A new discovery could take corn farming to perhaps the last place you'd expect to see it: in underground mines and caves. Perhaps, eventually, even to other planets. It sounds like science fiction, but it's real, and it could drastically change the future of food production as we know it.
It all started when researchers at Purdue University tried growing corn in an abandoned limestone mine. Despite the seemingly non-ideal conditions of the mine (specifically, higher concentrations of carbon dioxide and artificial light), the crops actually thrived. "We coddled the plants with such luxurious conditions that the corn was touching the lamps before it had even tasselled," then-postdoctoral student Yang Yang said.
So the team tried a technique used to keep holiday poinsettias from growing too large: a blast of cold air. The control group grew at 27C in light and 18C in darkness (simulating day and night); the test group's conditions were identical except for a two-hour blast of "day" spent at 16C.
The group that experienced the temperature dip produced the same grain yield, but the stalks were 10 per cent shorter and weighed less than the control group.

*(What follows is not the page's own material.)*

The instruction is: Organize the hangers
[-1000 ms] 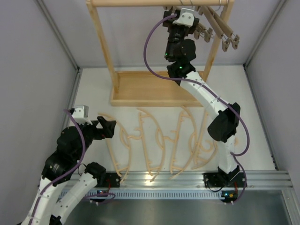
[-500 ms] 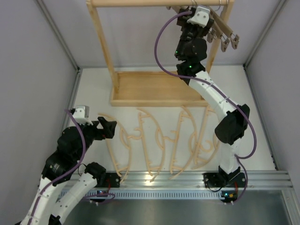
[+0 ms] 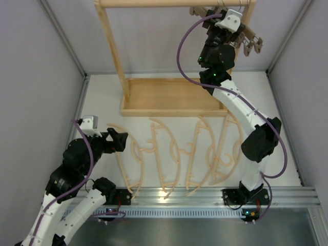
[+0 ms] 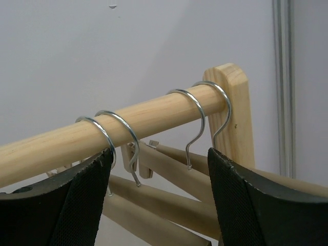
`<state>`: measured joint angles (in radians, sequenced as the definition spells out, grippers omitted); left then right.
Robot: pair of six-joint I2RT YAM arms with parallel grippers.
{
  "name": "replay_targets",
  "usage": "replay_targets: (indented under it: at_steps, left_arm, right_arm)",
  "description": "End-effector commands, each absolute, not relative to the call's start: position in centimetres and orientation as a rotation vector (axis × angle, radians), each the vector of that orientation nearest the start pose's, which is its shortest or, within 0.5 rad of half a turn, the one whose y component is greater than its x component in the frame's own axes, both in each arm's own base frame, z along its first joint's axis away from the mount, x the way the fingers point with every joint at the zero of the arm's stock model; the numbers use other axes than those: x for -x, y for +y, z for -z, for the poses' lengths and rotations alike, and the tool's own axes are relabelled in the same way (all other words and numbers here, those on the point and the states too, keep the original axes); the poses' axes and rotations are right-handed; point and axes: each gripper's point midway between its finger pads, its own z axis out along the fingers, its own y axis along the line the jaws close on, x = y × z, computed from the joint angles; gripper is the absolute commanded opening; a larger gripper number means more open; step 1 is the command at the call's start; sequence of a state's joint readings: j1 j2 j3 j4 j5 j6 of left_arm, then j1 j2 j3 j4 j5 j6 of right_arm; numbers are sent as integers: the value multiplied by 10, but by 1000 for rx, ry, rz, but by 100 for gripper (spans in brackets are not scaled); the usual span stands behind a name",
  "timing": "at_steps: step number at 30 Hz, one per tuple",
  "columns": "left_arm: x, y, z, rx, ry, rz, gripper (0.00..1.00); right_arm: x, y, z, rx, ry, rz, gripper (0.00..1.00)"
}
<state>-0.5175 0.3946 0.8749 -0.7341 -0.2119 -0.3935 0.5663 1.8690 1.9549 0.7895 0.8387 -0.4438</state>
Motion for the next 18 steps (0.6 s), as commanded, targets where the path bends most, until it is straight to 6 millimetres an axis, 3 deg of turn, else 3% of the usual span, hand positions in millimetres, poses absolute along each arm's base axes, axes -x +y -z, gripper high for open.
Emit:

In other words, same amount of corn in less space.
That means that corn -- a species that normally requires bright light, lots of heat, and infinite headroom -- could grow in cool, cramped areas -- you know, like caves. Cary Mitchell, professor of horticulture at Purdue, explains:
"This is a technique you could easily do in a mine or cave. It is an affordable, non-chemical means of taking genetically modified crops to harvest maturity without getting any kind of pollen or seed into the ecosystem."
In other words, GMO crops for those who want them, without opponents having to worry about modified cross-pollination tainting their heirloom crops.
OK, so corn can grow in caves, and with the right temperature control, it will put out normal yield without bumping its head. But there's another important implication straight out of science fiction: if we can grow corn in caves and mines, without having to worry about the unintended effects of cross-pollination, we could use genetically-modified crops to produce medicinal products, like antibodies or components for vaccines.
And as Michael Byrne points out, if we can reliably grow corn in closed environments hidden from the sun, maybe we could eventually grow crops in caves on other planets. "In this way, underground farms could one day become terraforming machines, converting high levels of underground carbon dioxide into oxygen, to be released on the surface," he theorizes.